Data for processing:
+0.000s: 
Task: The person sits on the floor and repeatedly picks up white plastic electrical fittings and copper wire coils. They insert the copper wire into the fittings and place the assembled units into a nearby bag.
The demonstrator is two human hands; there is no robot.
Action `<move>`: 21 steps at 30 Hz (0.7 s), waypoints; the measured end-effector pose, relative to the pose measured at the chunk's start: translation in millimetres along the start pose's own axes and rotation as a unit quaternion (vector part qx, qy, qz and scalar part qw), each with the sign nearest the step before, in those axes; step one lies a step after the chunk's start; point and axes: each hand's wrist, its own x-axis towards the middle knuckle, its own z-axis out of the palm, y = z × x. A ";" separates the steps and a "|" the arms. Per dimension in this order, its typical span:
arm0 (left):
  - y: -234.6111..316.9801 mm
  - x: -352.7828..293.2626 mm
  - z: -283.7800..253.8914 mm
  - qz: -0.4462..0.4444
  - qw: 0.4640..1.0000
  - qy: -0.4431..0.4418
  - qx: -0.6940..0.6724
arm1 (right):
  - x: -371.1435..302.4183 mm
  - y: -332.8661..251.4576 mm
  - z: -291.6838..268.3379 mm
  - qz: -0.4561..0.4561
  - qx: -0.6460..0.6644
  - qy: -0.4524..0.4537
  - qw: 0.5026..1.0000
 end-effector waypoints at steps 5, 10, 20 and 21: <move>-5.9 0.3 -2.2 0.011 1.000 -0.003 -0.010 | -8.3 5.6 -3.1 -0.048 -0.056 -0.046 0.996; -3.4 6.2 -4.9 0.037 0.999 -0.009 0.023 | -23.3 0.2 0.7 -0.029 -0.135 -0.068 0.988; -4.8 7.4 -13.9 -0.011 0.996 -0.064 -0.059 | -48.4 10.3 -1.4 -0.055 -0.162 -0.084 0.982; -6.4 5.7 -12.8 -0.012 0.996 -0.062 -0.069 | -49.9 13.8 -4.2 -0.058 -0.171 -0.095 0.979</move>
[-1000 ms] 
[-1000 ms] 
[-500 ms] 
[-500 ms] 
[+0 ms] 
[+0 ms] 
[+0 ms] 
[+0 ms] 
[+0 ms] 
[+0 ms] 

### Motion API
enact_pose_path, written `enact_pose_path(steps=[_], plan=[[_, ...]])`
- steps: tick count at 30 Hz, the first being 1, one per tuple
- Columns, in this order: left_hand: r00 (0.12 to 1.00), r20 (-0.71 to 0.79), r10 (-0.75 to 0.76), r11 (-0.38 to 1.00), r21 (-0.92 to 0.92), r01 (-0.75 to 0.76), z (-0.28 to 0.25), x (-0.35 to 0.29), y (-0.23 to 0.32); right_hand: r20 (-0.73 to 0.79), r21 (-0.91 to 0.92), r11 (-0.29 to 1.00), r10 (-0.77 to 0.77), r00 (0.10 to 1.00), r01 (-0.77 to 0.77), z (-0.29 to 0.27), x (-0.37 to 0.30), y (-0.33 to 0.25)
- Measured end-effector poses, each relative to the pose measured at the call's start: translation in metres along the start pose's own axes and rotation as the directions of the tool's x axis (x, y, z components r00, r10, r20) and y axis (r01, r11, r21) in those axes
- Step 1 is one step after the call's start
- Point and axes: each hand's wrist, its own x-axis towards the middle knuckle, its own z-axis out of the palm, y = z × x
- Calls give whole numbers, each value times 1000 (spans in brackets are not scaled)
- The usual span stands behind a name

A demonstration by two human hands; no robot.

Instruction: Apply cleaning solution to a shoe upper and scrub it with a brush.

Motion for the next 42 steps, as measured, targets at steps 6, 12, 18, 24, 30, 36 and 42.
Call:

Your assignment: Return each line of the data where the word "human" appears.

Exercise result:
The demonstrator is two human hands; there is no robot.
A demonstration by two human hands; no robot.

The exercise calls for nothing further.